退職後も最近までは平気で彼女たちと同年代の女性または同じメンツの女性たちと食事に行ったり飲みに行ったりはしていたけれど、さすがに65歳を自覚したせいか、心身ともに老いさらばえオンボロになったせいか、ここ数ヶ月はおとなしく人並みに、かどうかはわからないけど、自粛あるいは自省してもいるようです。
「要するに年取った男たちの選択は、彼らが性愛に期待するところのものと、自分自身についていだくイメージと、この両方によって決定されるのである。」
(「老い」シモーヌ・ド・ボーヴォワール)
性愛以外にも、知的会話を期待するところのもの
という選択も加えて欲しいようにも思われます。
「当人の社会的境遇もその性的活動に影響をあたえる。性的活動は肉体労働者のほうが知識人より長くつづき、生活水準の低い男性のほうが富裕階級の者より長くつづく。
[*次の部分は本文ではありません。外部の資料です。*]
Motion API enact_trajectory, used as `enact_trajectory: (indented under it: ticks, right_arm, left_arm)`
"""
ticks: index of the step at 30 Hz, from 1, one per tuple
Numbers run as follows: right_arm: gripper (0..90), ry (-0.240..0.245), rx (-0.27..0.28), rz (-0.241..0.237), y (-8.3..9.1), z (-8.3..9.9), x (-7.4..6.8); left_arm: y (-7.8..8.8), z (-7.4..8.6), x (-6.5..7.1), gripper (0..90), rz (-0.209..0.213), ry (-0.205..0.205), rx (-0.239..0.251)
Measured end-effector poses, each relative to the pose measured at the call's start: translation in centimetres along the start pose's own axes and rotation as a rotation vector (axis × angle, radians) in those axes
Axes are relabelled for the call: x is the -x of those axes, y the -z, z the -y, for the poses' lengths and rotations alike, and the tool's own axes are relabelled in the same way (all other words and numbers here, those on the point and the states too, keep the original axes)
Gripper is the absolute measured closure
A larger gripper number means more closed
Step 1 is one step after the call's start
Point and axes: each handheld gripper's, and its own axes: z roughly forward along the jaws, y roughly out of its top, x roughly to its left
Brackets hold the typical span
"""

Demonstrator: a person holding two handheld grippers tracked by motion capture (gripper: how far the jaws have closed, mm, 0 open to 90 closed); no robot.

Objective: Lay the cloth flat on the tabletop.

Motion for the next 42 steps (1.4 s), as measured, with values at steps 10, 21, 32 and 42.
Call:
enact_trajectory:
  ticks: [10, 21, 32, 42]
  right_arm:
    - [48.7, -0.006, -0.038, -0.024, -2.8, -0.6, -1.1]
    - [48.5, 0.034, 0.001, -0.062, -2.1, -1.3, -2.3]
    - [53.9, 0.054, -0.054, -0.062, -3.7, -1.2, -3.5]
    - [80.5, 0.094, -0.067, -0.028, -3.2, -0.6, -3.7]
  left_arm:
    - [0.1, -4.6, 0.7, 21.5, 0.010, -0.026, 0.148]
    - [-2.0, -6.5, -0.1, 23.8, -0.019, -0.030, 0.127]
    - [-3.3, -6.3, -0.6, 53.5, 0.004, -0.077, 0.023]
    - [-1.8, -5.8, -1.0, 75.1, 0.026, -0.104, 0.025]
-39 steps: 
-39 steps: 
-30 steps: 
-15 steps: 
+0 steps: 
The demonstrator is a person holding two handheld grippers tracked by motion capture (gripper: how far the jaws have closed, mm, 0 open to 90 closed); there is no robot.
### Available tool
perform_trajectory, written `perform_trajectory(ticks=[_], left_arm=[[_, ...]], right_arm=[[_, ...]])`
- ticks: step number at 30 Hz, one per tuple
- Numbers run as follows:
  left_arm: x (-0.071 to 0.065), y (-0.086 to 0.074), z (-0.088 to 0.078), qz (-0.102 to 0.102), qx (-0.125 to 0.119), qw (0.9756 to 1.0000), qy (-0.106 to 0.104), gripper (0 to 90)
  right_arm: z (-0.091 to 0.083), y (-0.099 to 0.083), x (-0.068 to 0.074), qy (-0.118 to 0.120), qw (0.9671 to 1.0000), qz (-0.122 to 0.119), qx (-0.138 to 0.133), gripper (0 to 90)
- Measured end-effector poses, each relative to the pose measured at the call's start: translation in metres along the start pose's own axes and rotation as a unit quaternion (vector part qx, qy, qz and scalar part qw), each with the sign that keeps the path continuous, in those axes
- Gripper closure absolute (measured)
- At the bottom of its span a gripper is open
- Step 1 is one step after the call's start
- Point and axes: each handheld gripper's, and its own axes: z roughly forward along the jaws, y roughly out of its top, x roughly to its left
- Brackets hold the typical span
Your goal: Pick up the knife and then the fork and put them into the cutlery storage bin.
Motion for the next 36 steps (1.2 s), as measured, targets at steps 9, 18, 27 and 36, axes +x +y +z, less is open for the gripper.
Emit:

」
(「老い」シモーヌ・ド・ボーヴォワール)
僕は肉体労働者ではなかったけど知識人でもない。
富裕層ではないけれど生活水準が低いというほどのものでさえないようです。なのに僕は長くつづいているようなのです。
「労働者や農夫はブルジョワよりも単刀直入の欲望をもち、性愛に関する神話に支配されることが少ない。」
(「老い」シモーヌ・ド・ボーヴォワール)
たしかに・・・単刀直入な性愛は嫌いだし性愛に関する神話とまではいかないけど、ある程度のロマンスは未だに期待してしまっている傾向にもあるようです。
「この点で最後に言えることは、過去において幸福な性生活をもった者ほど、それは長く維持されるということである。」
(「老い」シモーヌ・ド・ボーヴォワール)
まさしく・・・幸福な性生活は充分に体現させていただいた
ような気もしないでもないのです。
「当人が自己愛的な満足感のために性生活に価値をおいていた場合、彼は相手の眼をとおして自分を満足感をもって眺めることができなくなるやいなや、性生活を放棄する。
当人がその男性としての能力、その達人芸、または誘惑者としての能力を確認したいがため、あるいは競争相手たちに打ち勝ちたいためであった場合は、彼は年齢を理由に、そうした疲労の多い課業から身を退くことを嬉しく思うこともあろう。